[Data records]
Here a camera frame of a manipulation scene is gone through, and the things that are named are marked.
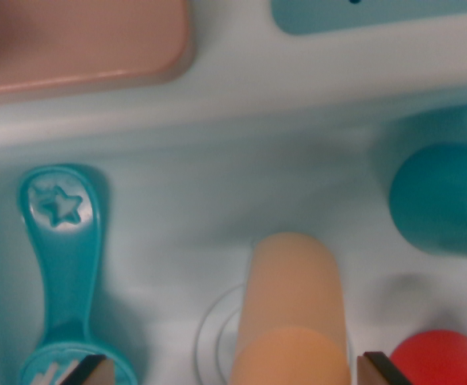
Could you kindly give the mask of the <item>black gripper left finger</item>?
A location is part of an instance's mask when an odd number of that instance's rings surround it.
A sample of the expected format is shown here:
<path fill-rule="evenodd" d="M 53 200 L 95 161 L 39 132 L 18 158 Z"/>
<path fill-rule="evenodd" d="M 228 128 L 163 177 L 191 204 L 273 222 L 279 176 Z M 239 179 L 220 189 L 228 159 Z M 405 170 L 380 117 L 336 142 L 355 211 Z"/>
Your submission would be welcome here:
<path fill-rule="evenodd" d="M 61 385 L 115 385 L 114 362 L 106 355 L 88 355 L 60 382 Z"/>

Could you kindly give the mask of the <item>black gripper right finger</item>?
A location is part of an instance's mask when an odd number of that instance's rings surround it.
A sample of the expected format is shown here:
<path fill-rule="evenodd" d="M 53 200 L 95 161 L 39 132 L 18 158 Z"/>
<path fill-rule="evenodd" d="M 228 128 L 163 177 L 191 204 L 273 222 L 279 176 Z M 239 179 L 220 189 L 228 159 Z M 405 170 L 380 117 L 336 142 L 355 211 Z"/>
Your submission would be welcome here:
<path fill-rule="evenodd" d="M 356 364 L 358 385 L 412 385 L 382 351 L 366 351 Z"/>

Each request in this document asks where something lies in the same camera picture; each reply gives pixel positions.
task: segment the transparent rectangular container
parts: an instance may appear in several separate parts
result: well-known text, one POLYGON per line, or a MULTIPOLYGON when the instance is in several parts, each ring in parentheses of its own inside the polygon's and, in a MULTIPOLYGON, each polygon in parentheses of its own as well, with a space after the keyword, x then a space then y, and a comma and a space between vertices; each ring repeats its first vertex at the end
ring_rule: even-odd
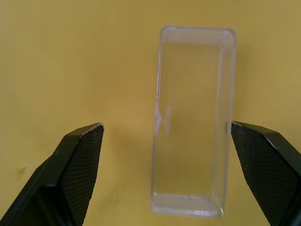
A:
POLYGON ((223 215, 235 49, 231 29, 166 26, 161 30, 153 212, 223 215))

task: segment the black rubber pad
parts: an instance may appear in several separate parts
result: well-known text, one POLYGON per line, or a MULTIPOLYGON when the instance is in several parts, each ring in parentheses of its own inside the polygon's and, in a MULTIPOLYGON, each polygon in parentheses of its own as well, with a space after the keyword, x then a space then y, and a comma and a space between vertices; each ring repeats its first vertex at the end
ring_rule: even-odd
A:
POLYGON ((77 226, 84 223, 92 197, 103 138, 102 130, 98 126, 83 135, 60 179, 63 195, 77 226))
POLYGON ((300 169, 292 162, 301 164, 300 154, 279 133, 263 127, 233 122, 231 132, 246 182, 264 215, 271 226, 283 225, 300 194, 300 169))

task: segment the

...

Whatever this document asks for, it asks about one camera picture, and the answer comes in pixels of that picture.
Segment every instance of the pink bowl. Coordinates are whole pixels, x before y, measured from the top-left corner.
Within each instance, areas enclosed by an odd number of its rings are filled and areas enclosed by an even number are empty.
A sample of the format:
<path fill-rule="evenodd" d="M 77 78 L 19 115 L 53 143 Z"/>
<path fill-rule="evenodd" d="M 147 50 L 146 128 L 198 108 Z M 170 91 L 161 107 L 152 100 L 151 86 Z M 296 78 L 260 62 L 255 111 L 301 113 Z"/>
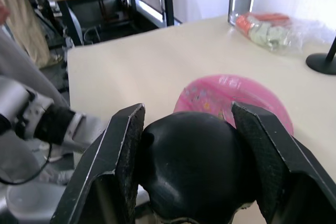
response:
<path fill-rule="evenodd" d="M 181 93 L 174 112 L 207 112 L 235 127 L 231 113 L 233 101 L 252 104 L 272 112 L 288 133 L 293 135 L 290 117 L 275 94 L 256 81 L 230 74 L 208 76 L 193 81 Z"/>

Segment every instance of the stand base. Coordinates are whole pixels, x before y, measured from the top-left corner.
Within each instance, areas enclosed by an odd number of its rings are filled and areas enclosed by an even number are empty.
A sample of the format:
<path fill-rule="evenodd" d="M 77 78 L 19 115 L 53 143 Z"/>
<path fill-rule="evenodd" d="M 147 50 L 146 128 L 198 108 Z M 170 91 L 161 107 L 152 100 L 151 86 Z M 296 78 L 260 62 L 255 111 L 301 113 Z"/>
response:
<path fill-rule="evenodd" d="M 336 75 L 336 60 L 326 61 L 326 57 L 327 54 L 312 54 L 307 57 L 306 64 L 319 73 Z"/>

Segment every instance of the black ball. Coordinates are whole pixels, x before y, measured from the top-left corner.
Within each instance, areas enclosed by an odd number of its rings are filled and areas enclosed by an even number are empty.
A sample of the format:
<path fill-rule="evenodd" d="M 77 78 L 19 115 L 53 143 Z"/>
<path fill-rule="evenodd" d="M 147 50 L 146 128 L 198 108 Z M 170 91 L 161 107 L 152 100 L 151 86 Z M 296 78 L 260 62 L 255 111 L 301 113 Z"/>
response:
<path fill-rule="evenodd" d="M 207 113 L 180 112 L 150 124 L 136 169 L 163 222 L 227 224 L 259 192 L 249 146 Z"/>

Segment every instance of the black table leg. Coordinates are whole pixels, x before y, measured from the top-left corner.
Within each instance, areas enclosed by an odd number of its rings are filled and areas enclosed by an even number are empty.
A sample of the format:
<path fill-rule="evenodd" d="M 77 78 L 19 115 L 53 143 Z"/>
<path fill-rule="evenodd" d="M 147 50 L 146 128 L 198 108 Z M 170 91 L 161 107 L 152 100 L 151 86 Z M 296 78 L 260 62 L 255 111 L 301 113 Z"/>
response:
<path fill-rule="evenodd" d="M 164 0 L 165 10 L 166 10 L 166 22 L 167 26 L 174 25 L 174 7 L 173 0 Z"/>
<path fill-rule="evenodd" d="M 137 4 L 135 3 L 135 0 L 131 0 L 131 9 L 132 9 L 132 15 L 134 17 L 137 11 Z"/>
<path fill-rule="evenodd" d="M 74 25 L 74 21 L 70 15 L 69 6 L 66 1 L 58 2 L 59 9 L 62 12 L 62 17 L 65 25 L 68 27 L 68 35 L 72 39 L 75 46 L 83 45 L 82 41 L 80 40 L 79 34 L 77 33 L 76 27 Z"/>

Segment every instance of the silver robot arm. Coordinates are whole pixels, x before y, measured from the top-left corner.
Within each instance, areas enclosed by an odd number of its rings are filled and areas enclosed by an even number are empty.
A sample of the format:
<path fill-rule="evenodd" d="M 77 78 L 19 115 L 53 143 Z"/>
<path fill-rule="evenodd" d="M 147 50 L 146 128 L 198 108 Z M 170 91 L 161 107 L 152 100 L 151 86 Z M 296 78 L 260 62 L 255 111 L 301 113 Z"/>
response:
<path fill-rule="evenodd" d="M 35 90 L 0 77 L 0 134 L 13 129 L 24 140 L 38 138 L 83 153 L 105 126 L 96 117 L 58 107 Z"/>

# What the task requires
Each line of the data that includes "kindly" should be copied.

# Answer area
Could you kindly give the mask of the <item>black gripper left finger</item>?
Could you kindly give the mask of the <item>black gripper right finger</item>?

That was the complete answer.